• Task objective
Omit all pictures and give the records below again exactly as written.

• Record excerpts
● ● ● ●

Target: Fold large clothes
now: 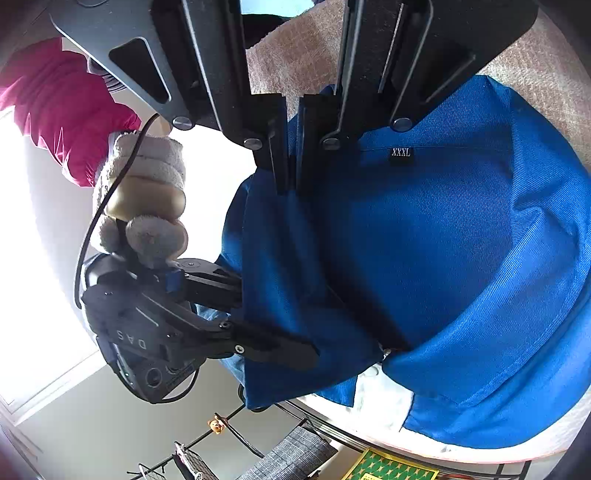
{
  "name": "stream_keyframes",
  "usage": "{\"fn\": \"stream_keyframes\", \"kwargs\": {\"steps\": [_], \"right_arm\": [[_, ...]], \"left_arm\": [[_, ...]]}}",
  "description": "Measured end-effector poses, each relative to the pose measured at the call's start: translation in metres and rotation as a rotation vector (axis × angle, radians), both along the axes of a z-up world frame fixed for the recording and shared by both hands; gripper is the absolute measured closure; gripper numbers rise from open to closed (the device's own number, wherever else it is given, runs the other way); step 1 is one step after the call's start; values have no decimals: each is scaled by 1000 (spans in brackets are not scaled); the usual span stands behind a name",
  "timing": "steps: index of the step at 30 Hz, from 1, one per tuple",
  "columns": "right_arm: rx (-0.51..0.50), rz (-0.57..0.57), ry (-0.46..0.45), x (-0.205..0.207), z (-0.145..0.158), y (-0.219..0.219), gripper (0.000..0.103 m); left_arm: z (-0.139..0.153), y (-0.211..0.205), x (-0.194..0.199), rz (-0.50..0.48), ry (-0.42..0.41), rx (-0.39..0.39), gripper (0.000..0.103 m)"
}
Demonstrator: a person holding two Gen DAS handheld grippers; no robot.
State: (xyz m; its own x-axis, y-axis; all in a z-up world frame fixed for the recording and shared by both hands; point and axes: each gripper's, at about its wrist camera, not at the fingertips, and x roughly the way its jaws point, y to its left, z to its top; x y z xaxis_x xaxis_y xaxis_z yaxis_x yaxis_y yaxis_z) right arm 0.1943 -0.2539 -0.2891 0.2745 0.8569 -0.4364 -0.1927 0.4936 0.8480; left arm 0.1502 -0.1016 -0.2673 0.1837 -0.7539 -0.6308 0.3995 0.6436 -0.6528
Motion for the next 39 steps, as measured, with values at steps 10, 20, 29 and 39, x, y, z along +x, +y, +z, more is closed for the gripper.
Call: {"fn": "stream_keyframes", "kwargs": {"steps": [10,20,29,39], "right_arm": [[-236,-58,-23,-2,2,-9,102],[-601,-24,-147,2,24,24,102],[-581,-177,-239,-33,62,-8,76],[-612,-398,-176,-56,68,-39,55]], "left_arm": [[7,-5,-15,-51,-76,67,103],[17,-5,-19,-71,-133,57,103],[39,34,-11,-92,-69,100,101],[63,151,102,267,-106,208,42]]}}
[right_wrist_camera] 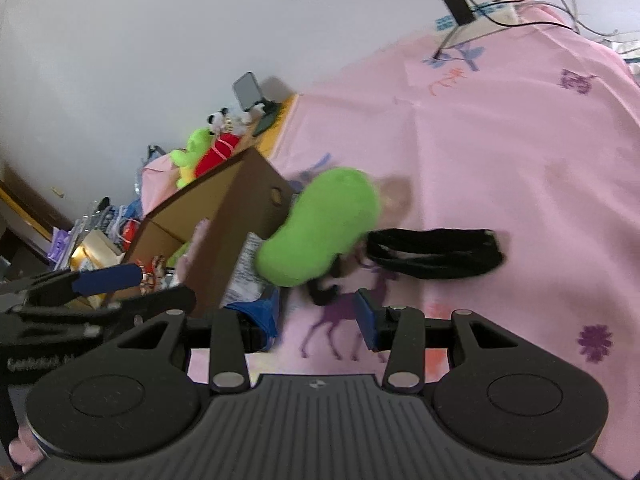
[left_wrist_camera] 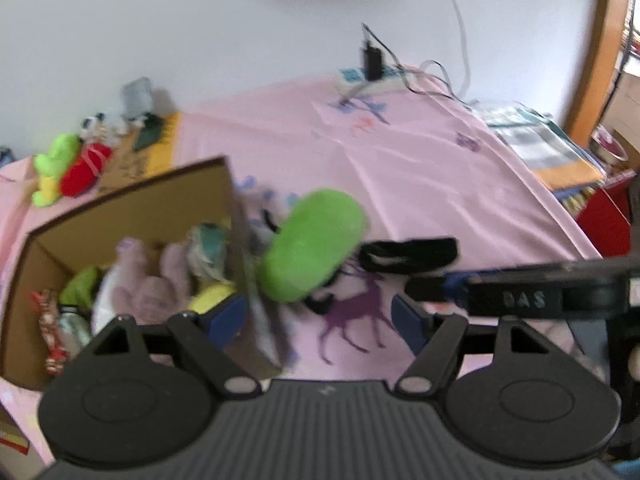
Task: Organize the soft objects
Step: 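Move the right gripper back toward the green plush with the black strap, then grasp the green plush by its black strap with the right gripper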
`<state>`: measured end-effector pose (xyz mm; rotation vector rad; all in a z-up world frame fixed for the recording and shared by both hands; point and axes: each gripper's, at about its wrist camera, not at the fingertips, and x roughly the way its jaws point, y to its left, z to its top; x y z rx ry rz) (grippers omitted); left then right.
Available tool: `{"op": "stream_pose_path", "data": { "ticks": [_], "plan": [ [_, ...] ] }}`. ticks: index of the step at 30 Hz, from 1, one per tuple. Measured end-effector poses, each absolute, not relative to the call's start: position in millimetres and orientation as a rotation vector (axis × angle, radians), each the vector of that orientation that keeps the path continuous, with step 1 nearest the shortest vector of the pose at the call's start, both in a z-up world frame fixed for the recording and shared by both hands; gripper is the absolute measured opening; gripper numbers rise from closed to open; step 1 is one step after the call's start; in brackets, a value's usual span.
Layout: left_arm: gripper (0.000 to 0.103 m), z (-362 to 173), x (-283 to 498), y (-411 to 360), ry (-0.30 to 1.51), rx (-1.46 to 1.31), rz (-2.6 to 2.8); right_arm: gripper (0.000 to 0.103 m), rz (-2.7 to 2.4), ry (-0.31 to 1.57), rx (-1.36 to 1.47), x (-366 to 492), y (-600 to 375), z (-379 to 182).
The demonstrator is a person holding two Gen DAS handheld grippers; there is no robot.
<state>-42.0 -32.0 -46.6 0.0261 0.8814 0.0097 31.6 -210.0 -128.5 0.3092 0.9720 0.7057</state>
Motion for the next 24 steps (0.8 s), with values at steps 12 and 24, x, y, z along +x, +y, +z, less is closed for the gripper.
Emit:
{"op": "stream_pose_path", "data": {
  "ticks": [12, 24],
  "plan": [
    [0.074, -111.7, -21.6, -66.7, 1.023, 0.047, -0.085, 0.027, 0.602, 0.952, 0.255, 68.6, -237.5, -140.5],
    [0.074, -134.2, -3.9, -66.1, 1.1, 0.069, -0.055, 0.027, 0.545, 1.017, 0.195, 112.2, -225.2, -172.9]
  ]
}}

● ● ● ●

• Answer box
Target: Fold large clothes
now: 
{
  "name": "stream_keyframes",
  "usage": "{\"fn\": \"stream_keyframes\", \"kwargs\": {\"steps\": [_], \"right_arm\": [[_, ...]], \"left_arm\": [[_, ...]]}}",
  "description": "Measured end-effector poses, each relative to the pose measured at the call's start: translation in metres and rotation as a rotation vector (axis × angle, radians), both along the axes of a z-up world frame fixed for the recording and shared by both hands; gripper is the absolute measured closure; gripper numbers rise from open to closed (the device's own number, wherever else it is given, runs the other way); step 1 is one step after the call's start; values have no decimals: each is scaled by 1000 (spans in brackets are not scaled); the usual span stands behind a name",
  "timing": "steps: index of the step at 30 Hz, from 1, one per tuple",
  "columns": "right_arm: rx (-0.51..0.50), rz (-0.57..0.57), ry (-0.46..0.45), x (-0.205..0.207), z (-0.145..0.158), y (-0.219..0.219), gripper (0.000..0.103 m); left_arm: z (-0.139..0.153), y (-0.211..0.205), x (-0.194..0.199), rz (-0.50..0.48), ry (-0.42..0.41), rx (-0.39..0.39), gripper (0.000..0.103 m)"
}
Demonstrator: a person holding two Gen DAS handheld grippers; no robot.
State: (xyz m; its own x-axis, y-axis; all in a z-up world frame fixed for the recording and shared by both hands; point and axes: each gripper's, at about its wrist camera, not at the fingertips, and x roughly the way its jaws point, y to its left, z to its top; x y z xaxis_x xaxis_y xaxis_z yaxis_x yaxis_y yaxis_z) right arm 0.1943 -0.2539 -0.2891 0.2745 0.8569 -0.4364 -0.1927 0.4936 0.8480; left arm 0.1502 -0.1016 -0.2673 0.1837 -0.7539 -0.6308 0.3995 0.6436 -0.6528
Motion for the next 39 steps, as measured, with values at steps 10, 20, 29 and 39, x, y, z along +x, +y, +z, more is closed for the gripper.
Call: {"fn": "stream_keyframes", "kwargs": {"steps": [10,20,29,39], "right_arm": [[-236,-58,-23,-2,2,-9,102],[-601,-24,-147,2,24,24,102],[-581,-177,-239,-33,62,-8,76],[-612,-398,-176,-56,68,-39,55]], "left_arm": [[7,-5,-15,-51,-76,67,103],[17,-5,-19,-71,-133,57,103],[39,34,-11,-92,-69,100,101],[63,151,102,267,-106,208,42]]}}
[right_wrist_camera] 
[left_wrist_camera] 
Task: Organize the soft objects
Step: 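Move the right gripper back toward the green plush with the black strap, then grasp the green plush by its black strap with the right gripper
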`<state>`: measured end-effector pose (xyz mm; rotation vector rad; all in a z-up world frame fixed for the recording and shared by both hands; point and axes: each gripper's, at about its wrist camera, not at the fingertips, and x roughly the way its jaws point, y to its left, z to its top; x y z rx ry rz) (grippers omitted); left then right.
Available tool: `{"op": "stream_pose_path", "data": { "ticks": [_], "plan": [ [_, ...] ] }}`. ticks: index of the step at 30 Hz, from 1, one per tuple. Measured end-effector poses, each absolute, not relative to the call's start: position in millimetres and orientation as a rotation vector (axis × angle, radians), each the vector of that orientation that keeps the path continuous, with step 1 nearest the shortest vector of the pose at the call's start, both in a z-up world frame fixed for the recording and shared by both hands; gripper is the absolute measured opening; gripper numbers rise from closed to open; step 1 is one step after the call's start; in brackets, a value's usual span.
Layout: left_arm: gripper (0.000 to 0.103 m), z (-362 to 173), x (-283 to 498), y (-411 to 360), ry (-0.30 to 1.51), rx (-1.46 to 1.31), rz (-2.6 to 2.8); right_arm: gripper (0.000 to 0.103 m), rz (-2.7 to 2.4), ry (-0.31 to 1.57), rx (-1.36 to 1.47), x (-366 to 492), y (-600 to 375), z (-379 to 182).
The demonstrator is a person holding two Gen DAS handheld grippers; there is no robot.
<state>-42.0 -32.0 -46.6 0.0261 0.8814 0.0097 31.6 -210.0 -128.5 0.3092 0.9720 0.7057</state>
Motion for the next 24 steps (0.8 s), with values at steps 12 and 24, x, y, z along +x, +y, +z, less is closed for the gripper.
Emit:
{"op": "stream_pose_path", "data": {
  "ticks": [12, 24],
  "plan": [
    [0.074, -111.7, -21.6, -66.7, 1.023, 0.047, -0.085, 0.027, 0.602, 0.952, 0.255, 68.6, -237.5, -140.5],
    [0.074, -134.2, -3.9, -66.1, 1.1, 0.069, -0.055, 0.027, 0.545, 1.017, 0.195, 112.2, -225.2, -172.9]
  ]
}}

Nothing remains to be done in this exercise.